The broken and abandoned environments are strangely beautiful, and the post-apocalyptic scenes are shown through a minimalist approach. The use of Lo-Fi imagery captures the game’s simplicity and enhances the beauty created when the plants grow and flourish. I adored the cold harsh reality of the industrial world and the vivid colours that brightened the dull sterile landscape. Each small stage was easy to manage, and navigating them was straightforward thanks to the free-flowing camera angle. The camera panned and zoomed freely, allowing you to inspect the action from all angles.
The bleakness of the gameplay was at odds with the heavenly and airy soundtrack. This uplifting music was calming and enjoyable to listen to but didn’t match the grey and bland terrain. I would have liked a reactive soundtrack that responded to the success of your problem-solving. This would have matched any in-game success and would have added variety to the action.


A clear UI makes it easy to play.
The clear and well laid out UI makes learning the basics enjoyable. The difficulty increases across the six chapters, but you’ll understand exactly what is required of you. With smooth controls and a simple button layout, I found little to complain about.
Thanks to its large campaign mode, you’ll be entertained for hours and you won’t want to put it down. A creative sandbox mode also allows you to create the perfect combination of greenery and industrial structures. Extra elements are unlocked the further you progress, and this made sure you kept playing. The small achievement list isn’t demanding, but it requires a considerable amount of grind and time. Completing this may be tiresome and will be reserved for hardcore completionists only.
Cloud Gardens finds beauty in the strangest of places.

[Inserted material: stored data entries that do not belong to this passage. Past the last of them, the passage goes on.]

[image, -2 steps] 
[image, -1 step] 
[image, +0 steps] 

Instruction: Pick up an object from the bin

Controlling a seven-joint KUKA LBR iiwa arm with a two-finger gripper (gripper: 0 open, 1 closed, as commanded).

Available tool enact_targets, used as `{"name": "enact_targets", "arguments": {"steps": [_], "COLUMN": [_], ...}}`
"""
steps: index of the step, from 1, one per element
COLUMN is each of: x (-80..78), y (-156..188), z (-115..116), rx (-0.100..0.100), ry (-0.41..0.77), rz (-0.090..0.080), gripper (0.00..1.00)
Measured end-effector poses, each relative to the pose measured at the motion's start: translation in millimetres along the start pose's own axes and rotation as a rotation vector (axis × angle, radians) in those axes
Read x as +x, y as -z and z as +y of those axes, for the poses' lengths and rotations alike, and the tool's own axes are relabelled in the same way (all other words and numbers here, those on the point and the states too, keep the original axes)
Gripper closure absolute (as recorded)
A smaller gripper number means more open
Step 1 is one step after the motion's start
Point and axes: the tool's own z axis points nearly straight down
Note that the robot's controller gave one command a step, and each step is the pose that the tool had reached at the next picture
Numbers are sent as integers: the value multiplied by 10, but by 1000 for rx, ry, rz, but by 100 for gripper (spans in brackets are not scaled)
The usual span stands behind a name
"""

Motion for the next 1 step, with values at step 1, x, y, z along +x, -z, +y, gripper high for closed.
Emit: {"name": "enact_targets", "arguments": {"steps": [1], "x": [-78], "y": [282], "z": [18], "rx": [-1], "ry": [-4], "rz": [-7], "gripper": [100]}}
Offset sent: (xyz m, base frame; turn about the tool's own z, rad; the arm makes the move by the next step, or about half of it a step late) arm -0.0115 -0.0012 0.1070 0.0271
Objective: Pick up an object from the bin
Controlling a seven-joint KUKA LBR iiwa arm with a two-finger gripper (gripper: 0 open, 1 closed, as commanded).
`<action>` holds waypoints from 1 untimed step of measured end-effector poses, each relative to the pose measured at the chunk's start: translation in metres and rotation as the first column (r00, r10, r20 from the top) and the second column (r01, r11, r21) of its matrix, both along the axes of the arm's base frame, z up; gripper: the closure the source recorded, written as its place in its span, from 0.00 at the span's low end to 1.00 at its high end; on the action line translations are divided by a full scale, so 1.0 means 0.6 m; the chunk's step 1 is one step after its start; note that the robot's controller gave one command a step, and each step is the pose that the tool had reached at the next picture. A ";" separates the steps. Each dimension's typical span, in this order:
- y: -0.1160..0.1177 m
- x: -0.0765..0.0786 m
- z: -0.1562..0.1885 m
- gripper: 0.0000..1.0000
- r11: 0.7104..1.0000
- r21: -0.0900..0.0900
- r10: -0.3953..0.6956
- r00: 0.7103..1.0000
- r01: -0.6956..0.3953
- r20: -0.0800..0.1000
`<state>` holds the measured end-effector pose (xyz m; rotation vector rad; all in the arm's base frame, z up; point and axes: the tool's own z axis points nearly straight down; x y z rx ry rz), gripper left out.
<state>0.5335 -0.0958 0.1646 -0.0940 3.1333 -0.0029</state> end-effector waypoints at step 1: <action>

Watching life bloom before your eyes is a fantastic experience and Cloud Gardens has captured it beautifully. Thanks to its interesting puzzles and testing logic-based mechanics, this slow-paced title will fill you with a warm and fuzzy feeling. I loved it and recommend you to buy it here! A post-apocalyptic world is cold and harsh, however, you’ll find beauty and colour in the strangest of places.